Here are the details of the competing proposals in Congress:

"The House bill would force Cfius – which was lambasted for approving the sale of five US port terminals to Dubai-based DP World – to conduct mandatory 90-day investigations of all sensitive acquisitions by foreign state-owned companies. It would also require Cfius to notify relevant congressional committees once investigations into a deal are closed.
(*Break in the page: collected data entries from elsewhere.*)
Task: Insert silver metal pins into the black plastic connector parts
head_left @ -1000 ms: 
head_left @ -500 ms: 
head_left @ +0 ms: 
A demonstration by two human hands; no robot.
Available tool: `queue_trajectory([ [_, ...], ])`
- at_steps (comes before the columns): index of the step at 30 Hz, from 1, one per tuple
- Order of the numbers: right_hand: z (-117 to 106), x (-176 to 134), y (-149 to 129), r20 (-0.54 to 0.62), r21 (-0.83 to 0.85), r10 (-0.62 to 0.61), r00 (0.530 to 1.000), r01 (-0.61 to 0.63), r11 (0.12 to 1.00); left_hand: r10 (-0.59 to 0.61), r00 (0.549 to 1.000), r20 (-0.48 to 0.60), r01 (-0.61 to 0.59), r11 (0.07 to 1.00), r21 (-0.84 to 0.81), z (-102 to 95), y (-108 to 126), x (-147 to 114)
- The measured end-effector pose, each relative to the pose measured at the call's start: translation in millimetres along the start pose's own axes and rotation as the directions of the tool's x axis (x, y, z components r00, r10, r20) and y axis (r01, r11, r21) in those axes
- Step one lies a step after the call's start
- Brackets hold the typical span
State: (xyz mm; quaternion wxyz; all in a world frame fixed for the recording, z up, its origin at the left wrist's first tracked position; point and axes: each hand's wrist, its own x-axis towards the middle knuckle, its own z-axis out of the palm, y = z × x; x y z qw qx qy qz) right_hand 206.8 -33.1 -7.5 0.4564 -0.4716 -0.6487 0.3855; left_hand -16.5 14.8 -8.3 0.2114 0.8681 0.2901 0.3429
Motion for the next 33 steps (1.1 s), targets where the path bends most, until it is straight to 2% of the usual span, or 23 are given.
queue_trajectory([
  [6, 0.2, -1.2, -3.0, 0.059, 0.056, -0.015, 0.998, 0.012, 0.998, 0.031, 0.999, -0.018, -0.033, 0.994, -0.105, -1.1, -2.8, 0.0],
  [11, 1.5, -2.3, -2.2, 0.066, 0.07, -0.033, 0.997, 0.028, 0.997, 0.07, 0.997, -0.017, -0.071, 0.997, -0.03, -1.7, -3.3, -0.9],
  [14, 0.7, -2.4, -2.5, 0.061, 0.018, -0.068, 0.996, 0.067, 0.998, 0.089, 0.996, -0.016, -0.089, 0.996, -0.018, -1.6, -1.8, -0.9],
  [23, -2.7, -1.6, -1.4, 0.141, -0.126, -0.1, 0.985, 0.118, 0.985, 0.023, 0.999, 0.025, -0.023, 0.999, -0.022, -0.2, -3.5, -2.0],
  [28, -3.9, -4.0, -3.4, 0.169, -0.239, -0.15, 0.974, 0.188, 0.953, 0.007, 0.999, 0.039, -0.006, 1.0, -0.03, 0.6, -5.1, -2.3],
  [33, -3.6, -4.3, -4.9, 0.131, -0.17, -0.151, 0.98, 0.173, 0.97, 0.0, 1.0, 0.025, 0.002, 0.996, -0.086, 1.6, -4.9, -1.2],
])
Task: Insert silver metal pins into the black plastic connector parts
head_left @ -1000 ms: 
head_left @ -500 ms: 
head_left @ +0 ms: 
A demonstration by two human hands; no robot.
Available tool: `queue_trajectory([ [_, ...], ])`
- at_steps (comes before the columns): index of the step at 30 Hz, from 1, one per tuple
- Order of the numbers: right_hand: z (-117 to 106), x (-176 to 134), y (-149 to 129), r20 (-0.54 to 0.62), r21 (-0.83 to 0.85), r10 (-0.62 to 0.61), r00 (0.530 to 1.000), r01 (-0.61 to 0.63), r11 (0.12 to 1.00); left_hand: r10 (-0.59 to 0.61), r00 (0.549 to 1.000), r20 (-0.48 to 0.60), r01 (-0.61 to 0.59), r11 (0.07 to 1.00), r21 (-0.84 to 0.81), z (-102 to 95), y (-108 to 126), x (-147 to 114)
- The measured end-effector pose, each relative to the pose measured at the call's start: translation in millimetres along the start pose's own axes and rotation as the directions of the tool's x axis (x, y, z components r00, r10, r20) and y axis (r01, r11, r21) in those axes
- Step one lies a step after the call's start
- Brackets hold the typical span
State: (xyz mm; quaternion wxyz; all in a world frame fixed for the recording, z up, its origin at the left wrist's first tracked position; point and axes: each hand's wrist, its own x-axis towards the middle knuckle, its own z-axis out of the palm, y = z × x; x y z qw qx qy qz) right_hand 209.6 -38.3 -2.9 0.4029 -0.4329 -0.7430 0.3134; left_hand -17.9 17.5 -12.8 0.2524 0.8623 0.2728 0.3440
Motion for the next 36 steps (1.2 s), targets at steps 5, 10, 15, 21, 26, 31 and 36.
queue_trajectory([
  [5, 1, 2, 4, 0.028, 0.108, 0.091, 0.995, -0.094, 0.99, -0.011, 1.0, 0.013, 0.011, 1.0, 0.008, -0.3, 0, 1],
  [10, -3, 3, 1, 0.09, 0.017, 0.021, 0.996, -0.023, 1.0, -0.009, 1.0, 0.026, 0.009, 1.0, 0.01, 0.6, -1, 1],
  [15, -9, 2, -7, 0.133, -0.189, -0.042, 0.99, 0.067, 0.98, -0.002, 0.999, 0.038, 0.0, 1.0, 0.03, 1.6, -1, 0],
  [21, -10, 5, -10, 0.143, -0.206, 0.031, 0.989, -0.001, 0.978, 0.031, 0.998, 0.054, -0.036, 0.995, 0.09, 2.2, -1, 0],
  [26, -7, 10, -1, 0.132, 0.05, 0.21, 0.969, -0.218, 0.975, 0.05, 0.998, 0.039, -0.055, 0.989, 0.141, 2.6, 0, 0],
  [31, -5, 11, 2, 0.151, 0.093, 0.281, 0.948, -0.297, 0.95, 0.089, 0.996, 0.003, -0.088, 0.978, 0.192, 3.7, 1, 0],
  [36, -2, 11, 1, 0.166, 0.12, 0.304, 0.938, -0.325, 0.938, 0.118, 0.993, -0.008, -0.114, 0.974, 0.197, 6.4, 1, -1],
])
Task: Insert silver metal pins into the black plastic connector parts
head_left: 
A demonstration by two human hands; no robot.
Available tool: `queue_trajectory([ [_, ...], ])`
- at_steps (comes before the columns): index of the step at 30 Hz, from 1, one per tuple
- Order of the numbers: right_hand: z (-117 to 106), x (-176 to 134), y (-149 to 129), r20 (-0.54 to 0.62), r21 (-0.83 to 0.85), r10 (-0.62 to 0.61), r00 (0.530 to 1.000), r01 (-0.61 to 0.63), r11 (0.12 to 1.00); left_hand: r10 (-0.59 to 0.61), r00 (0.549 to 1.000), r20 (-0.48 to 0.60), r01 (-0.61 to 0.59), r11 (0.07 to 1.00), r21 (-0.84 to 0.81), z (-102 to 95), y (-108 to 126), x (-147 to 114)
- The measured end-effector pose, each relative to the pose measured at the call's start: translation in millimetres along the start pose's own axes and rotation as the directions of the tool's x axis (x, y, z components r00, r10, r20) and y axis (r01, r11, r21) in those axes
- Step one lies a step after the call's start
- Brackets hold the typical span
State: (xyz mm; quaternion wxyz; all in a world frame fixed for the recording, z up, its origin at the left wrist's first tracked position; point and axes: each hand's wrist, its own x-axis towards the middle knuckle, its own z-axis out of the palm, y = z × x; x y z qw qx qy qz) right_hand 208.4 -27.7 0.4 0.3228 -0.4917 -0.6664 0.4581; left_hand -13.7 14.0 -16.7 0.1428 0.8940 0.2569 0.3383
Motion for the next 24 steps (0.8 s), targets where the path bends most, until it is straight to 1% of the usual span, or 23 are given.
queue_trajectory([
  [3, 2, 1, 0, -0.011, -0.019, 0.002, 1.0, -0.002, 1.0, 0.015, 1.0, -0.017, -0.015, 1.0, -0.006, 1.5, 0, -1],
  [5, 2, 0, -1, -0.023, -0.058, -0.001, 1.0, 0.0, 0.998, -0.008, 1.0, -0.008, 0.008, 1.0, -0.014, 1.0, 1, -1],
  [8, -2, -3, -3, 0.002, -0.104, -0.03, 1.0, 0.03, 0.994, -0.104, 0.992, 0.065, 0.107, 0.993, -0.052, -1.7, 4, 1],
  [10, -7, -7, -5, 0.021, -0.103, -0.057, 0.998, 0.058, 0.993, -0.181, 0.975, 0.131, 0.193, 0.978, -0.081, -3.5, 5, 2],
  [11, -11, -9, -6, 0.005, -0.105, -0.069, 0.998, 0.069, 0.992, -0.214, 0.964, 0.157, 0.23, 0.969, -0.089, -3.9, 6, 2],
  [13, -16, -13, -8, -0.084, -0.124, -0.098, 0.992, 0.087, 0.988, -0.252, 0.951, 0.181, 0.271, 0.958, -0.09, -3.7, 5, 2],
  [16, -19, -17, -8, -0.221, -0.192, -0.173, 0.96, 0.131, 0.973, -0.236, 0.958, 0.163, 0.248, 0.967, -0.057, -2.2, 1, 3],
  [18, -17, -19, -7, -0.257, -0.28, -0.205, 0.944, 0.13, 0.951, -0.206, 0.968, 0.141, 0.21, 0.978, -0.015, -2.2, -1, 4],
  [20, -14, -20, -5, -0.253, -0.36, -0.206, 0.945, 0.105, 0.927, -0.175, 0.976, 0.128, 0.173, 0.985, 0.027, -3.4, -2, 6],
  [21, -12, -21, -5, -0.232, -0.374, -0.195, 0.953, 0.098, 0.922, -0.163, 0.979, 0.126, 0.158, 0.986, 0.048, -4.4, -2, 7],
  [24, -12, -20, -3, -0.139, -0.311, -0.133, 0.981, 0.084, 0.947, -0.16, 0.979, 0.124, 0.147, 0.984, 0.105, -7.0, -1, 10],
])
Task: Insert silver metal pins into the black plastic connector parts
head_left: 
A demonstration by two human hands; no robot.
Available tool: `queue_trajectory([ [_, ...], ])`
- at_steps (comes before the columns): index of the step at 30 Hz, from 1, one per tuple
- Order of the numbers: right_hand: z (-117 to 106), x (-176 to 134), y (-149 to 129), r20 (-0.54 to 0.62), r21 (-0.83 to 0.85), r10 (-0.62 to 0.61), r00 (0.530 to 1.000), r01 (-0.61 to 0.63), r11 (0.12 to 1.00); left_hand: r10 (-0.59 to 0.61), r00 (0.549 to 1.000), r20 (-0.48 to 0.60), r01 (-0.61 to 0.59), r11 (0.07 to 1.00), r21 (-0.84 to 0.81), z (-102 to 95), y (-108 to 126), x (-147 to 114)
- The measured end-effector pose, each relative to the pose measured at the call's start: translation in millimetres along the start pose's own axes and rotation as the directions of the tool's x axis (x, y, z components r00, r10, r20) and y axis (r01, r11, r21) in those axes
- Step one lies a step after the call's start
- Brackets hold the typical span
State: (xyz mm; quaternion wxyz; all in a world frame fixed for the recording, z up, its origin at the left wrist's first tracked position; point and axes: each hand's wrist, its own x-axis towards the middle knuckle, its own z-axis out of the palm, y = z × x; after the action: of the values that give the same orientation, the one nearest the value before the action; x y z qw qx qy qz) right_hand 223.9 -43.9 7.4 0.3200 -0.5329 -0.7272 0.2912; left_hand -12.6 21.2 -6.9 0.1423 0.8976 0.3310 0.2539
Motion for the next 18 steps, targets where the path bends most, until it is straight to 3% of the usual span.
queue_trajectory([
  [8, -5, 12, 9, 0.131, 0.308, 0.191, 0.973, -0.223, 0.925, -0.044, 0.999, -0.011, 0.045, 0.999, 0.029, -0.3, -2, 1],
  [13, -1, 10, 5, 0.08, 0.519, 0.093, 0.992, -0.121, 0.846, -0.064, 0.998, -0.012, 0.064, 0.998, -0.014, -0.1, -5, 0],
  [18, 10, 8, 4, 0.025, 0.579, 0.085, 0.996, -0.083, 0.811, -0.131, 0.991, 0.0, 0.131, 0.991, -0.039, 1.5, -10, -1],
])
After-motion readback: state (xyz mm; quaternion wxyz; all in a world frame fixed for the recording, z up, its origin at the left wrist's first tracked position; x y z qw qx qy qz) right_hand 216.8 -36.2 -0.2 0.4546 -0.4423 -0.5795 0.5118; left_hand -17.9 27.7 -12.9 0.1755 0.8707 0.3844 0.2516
The Senate proposal, backed by Richard Shelby, banking committee chairman, and criticised by some of his fellow Republicans, would require Congress to be notified of a deal following the initiation of an investigation – even if the deal was not yet public – and could extend an investigation from a maximum of 90 days to 120 days."

The "business community" supports the House bill over the Senate bill because it forces the Bush administration to tell Congress about acquisitions and investigations only after they have been completed. That's Washington-ese for "the House bill guts the key provisions of the Senate bill" - that is, it guts the congressional disclosure provisions that would provide the real national security safeguards and oversight. And as the Financial Times notes, we're expected to feel lucky if Congress passes this weak proposal, because there's also a chance Congress will do absolutely nothing.

Republicans in Congress and the White House have made their position clear: the profits of their corporate donors are more important to them than national security, even in the post-9/11 world. No matter how many times George W. Bush stands behind a podium and babbles on about "freedom" and his supposed commitment to securing America against terrorism, all you have to do is look at what's actually going on in Washington to know that all of that rhetoric is a fraud. Let's hope that in the stretch run of the 2006 election season, Democrats pound this reality home.